Madam, Restless Legs Syndrome (RLS) is a sensorimotor disorder that is characterized by often vexing and bothersome sensations in the limbs. These sensations are particularly accentuated at rest and bedtime.1 Data from the Western world show a high prevalence of this disorder with up to 15% of the general population being affected.2 Data from the Asian world is scarce. The few studies that exist show a lower prevalence in the Asian population as compared to the West.3,4
RLS may be idiopathic, familial, associated with renal failure, iron deficiency, or pregnancy. It is conjectured to be related to abnormal storage and usage of iron in the body; this in turn modifies the functioning of dopaminergic circuits in the body through influence on co-enzymes involved in the production process of dopamine. Abnormal levels of calcium may also have a role in RLS.1
RLS may be analogous to allergic rhinitis or common headaches in being an apparently benign condition. However, it can have a significant impact on the quality of life of the patients as allergic rhinitis or common headaches; sometimes to the point of incapacitation. Sleep architecture and axis; the integrity of which is undoubtedly sine qua none for daily functioning, can be significantly impaired by RLS.5
This syndrome has not been well characterized in Pakistan. Only one study has been conducted regarding RLS in Pakistan with the study population being pregnant females.6
More research should be conducted in areas of sleep medicine and movement disorders such as RLS. Because of its "silent" but potentially detrimental impact on the quality of life of individuals, RLS warrants wider recognition and awareness among physicians who may be under-diagnosing or under-treating this entity.
Medical College, The Aga Khan University, Karachi, Pakistan.
1.Agarwal P, Griffith A. Restless legs syndrome: a unique case and essentials of diagnosis and treatment. Medscape J Med 2008; 10: 296.

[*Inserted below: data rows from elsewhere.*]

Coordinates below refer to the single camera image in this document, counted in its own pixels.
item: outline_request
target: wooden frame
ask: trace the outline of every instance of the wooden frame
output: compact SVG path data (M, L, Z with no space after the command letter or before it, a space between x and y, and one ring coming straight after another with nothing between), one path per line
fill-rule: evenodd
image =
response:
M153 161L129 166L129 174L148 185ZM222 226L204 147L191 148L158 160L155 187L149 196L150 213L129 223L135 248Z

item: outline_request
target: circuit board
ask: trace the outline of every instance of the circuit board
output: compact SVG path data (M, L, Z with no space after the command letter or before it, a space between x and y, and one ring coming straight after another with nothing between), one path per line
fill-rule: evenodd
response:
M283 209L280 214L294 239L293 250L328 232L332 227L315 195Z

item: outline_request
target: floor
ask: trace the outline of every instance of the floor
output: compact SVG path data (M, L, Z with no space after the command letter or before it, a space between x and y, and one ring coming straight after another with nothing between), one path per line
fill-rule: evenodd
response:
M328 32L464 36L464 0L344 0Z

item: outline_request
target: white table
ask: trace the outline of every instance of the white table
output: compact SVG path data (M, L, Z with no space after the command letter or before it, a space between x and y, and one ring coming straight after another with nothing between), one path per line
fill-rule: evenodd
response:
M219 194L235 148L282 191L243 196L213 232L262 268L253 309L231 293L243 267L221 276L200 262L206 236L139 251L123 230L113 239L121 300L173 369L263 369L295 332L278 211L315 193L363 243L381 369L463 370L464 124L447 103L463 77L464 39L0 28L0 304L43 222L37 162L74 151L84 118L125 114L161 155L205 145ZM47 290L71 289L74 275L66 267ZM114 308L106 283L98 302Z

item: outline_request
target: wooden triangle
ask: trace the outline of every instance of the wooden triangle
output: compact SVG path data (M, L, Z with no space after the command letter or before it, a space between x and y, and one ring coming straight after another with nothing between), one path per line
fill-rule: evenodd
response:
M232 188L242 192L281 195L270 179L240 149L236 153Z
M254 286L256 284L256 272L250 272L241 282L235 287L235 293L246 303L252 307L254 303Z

2.Thorpy MJ. New pardigms in the treatment of restless legs syndrome. Neurology 2005; 64: S28-S33
3.Rangarajan S, Rangarajan S, D'Souza GA. Restless legs syndrome in an Indian urban population. Sleep Med 2007; 9: 88-93.

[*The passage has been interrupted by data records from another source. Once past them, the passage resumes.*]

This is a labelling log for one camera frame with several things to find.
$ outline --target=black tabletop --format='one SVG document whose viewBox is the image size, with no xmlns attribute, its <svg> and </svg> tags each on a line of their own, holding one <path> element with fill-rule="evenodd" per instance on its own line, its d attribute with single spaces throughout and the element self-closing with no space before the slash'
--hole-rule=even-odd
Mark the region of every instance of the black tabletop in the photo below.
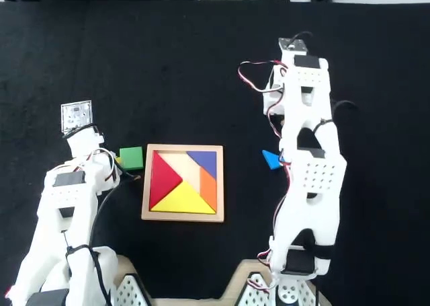
<svg viewBox="0 0 430 306">
<path fill-rule="evenodd" d="M 46 171 L 68 160 L 60 104 L 93 100 L 107 145 L 224 146 L 223 224 L 142 221 L 142 186 L 121 188 L 96 244 L 128 256 L 154 297 L 219 297 L 267 247 L 286 189 L 262 149 L 277 139 L 243 60 L 280 58 L 278 37 L 310 30 L 330 64 L 348 167 L 330 272 L 334 305 L 423 300 L 429 228 L 430 5 L 281 2 L 0 4 L 0 290 L 36 225 Z M 251 72 L 263 86 L 268 69 Z"/>
</svg>

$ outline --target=blue tangram piece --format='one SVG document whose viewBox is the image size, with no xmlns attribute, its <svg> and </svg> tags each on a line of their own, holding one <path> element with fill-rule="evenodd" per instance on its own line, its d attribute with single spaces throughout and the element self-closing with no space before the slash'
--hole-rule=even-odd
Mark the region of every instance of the blue tangram piece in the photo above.
<svg viewBox="0 0 430 306">
<path fill-rule="evenodd" d="M 277 169 L 281 167 L 280 157 L 278 155 L 267 150 L 262 150 L 261 152 L 263 153 L 264 159 L 266 159 L 270 169 Z"/>
</svg>

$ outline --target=yellow block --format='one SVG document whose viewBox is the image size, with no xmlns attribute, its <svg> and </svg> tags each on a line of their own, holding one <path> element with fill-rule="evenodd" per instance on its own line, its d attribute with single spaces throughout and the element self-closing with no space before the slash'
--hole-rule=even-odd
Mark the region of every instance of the yellow block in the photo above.
<svg viewBox="0 0 430 306">
<path fill-rule="evenodd" d="M 216 214 L 185 180 L 151 208 L 155 212 Z"/>
</svg>

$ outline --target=green cube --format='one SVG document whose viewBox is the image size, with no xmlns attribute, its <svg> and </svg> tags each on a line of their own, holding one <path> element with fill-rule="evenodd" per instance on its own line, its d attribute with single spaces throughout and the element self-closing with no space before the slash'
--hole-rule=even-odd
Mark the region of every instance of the green cube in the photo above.
<svg viewBox="0 0 430 306">
<path fill-rule="evenodd" d="M 125 170 L 136 170 L 143 168 L 142 147 L 131 147 L 120 149 L 121 166 Z"/>
</svg>

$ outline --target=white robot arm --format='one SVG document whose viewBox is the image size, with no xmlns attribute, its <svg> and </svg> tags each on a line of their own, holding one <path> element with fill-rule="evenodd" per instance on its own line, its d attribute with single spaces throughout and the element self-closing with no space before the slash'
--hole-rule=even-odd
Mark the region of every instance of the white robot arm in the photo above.
<svg viewBox="0 0 430 306">
<path fill-rule="evenodd" d="M 286 170 L 289 188 L 275 212 L 269 249 L 260 254 L 267 256 L 272 287 L 283 280 L 308 280 L 327 273 L 347 165 L 332 120 L 328 62 L 309 56 L 296 36 L 280 38 L 279 46 L 282 59 L 270 61 L 274 66 L 265 89 L 257 89 L 238 70 L 243 81 L 263 94 L 269 121 L 271 115 L 284 115 L 281 132 L 271 125 L 279 137 L 279 163 Z M 298 146 L 303 128 L 314 133 L 320 148 Z"/>
<path fill-rule="evenodd" d="M 7 294 L 14 306 L 31 305 L 33 294 L 46 291 L 56 292 L 52 298 L 65 299 L 68 306 L 105 305 L 103 289 L 115 298 L 115 252 L 91 247 L 99 274 L 91 250 L 76 248 L 90 245 L 97 195 L 120 183 L 120 171 L 114 154 L 100 147 L 104 139 L 93 125 L 91 101 L 62 106 L 62 131 L 73 159 L 46 173 L 33 241 Z"/>
</svg>

4.Kumar VG, Bhatia M, Tripathi M, Srivastava AK, Jain S. Restless legs syndrome: diagnosis and treatment. J Assoc Physicians India 2003; 51: 782-3.
5.Santos B, Oliveira AS, Canhão C, Teixeira J, Dias AR, Pinto P, et al. Restless legs syndrome. Acta Med Port 2008; 21: 359-66.
6.Sikandar R, Khealani BA, Wasay M. Predictors of restless legs syndrome in pregnancy: A hospital based cross sectional survey from Pakistan. Sleep Med 2008. doi:10.1016/j.sleep.2008.06.011.